MARK GRAIN (Senior technician, McLaren Cars/Motorsport): There was a German customer, a businessman. He lived in Cologne, commuted in the car every day. He said, “Oh, I’ve got a problem, this warning light. I’ve looked in the manual, can’t find anything. Can you send somebody out, see what it is?”

So one of the guys went. It turns out it was the engine cover lifting slightly. The warning light for the engine cover.

But the only time the car ever did it was 185, 190 mph. “It does it on the way to work, and it does it on the way back.” Every day.

LENO: It makes the greatest noise ever. And there’s no flywheel—you turn the key off, it stops right now. You don’t get that half a second of rrr. The only analogy I can make: One time I did a concert with Paul Simon and Paul McCartney. There wasn’t a guitar strum, a string—the song ended right now.

NEARBURG: You can tell by the way it responds. You just feel the lightness immediately. It’s a joy to drive, a very honest car. Sitting in the middle isn’t disorienting, and the only thing that’s complicated is paying tolls in a foreign country. When you have half of Italy behind you, standing on their horn, when you’re trying to figure out how to get the toll in the damn booth.

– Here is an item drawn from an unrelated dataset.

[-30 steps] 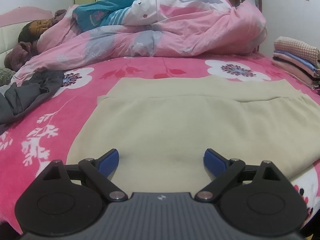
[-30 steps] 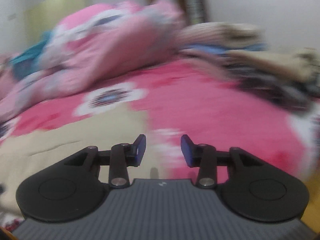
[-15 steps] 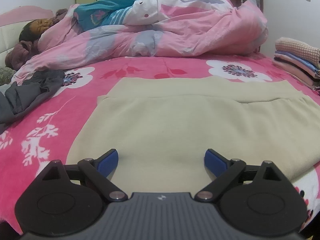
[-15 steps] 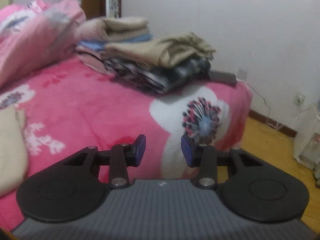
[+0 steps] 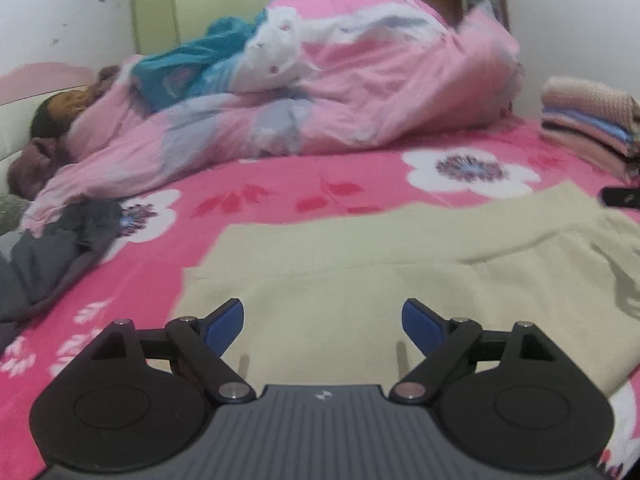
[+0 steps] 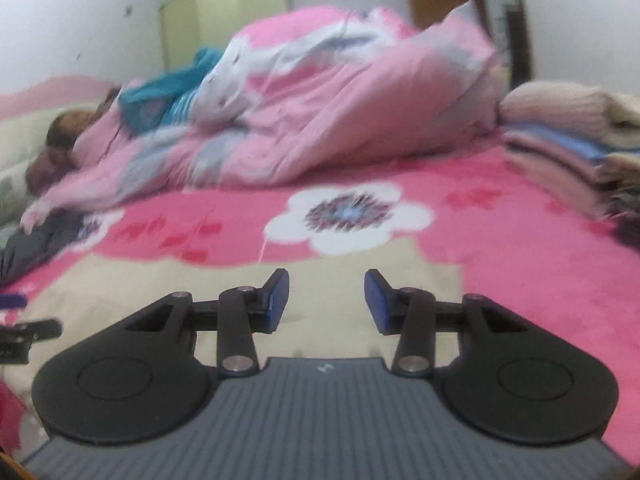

LENO: That’s the real key to the car: It’s incredibly light. The nose does get a little light at extremely high speed. It’s not as planted as, like, a P1, but then, it’s 20 years earlier. Being carbon fiber, you have the occasional clunk—you hit a road marker, you feel it ripple through the chassis. You drive a new NSX, and that’s like a solid billet. You realize the car weighs the same as a Miata?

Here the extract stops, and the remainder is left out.